WORK TASK => Search the listing for the word "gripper" and copy every line where it turns up.

DATA =>
####################

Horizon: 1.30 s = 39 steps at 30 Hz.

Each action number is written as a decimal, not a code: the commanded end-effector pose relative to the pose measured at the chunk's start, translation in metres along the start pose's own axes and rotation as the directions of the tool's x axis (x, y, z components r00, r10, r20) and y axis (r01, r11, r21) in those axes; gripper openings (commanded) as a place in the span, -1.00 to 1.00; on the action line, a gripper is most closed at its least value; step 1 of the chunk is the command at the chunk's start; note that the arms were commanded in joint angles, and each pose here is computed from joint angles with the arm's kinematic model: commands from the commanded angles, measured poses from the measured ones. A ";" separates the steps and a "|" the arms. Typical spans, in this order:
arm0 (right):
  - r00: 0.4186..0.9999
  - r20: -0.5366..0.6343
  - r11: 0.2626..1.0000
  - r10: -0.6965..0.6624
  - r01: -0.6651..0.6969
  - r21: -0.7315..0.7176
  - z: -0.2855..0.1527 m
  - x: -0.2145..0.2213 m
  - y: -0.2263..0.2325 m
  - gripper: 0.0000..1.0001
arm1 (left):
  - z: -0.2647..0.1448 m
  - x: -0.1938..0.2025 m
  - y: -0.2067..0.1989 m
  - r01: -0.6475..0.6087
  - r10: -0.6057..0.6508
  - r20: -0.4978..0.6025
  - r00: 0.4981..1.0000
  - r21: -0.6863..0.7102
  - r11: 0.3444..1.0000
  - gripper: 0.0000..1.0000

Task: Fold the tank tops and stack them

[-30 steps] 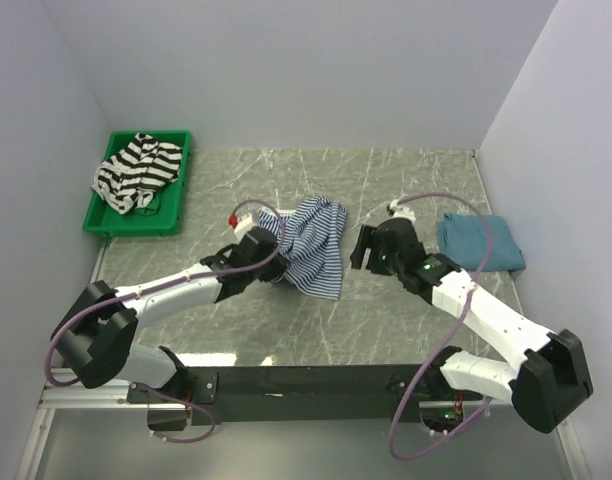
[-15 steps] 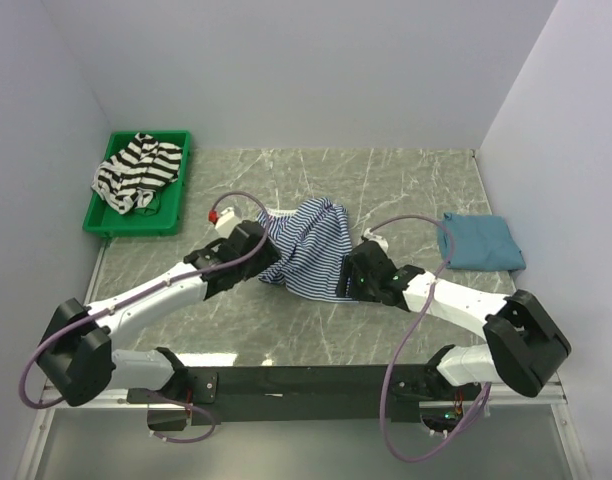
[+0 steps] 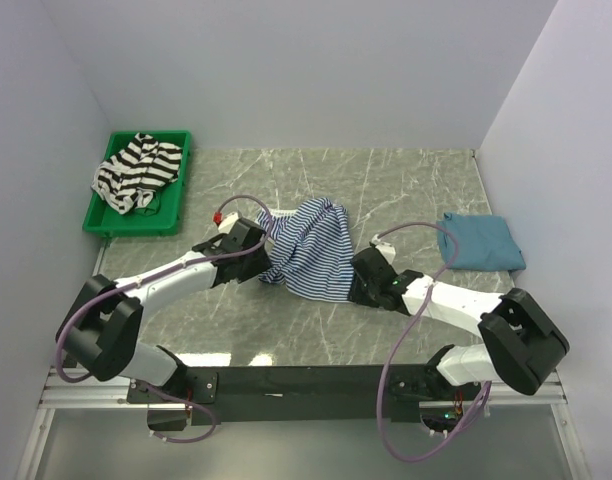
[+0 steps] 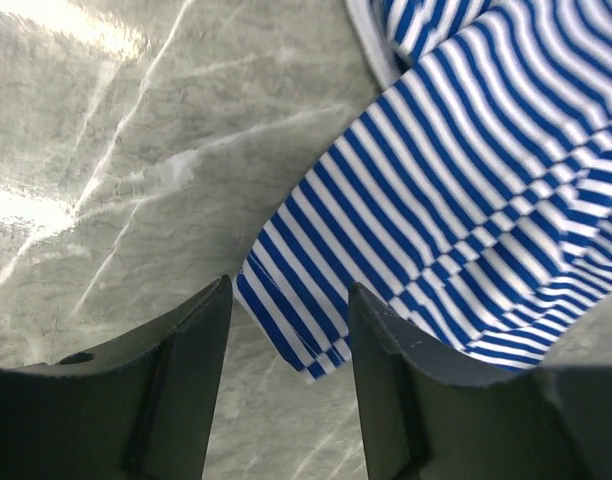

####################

SOLUTION =>
Each action number is written as a decimal, not a code: the commanded end-effector pose relative to the pose measured at the chunk's start, translation in metres along the start pose's own axes and rotation as the directions of the tool's x axis (x, y, z components r00, r10, r20) and y axis (r01, r11, r21) in those axes; gripper openings (commanded) as a place in the span, -1.00 to 1.00; on the action line, a gripper is most closed at its least value; step 1 of the chunk is the command at the chunk's start; note that the arms were commanded in joint angles, and each pose here is computed from joint angles with the arm's kinematic model: commands from the commanded angles, measured poses from the measured ones. A ";" separates the steps and a "|" the arms. Typical spans, in this order:
  - gripper: 0.0000..1.0001
  - gripper: 0.0000..1.0000

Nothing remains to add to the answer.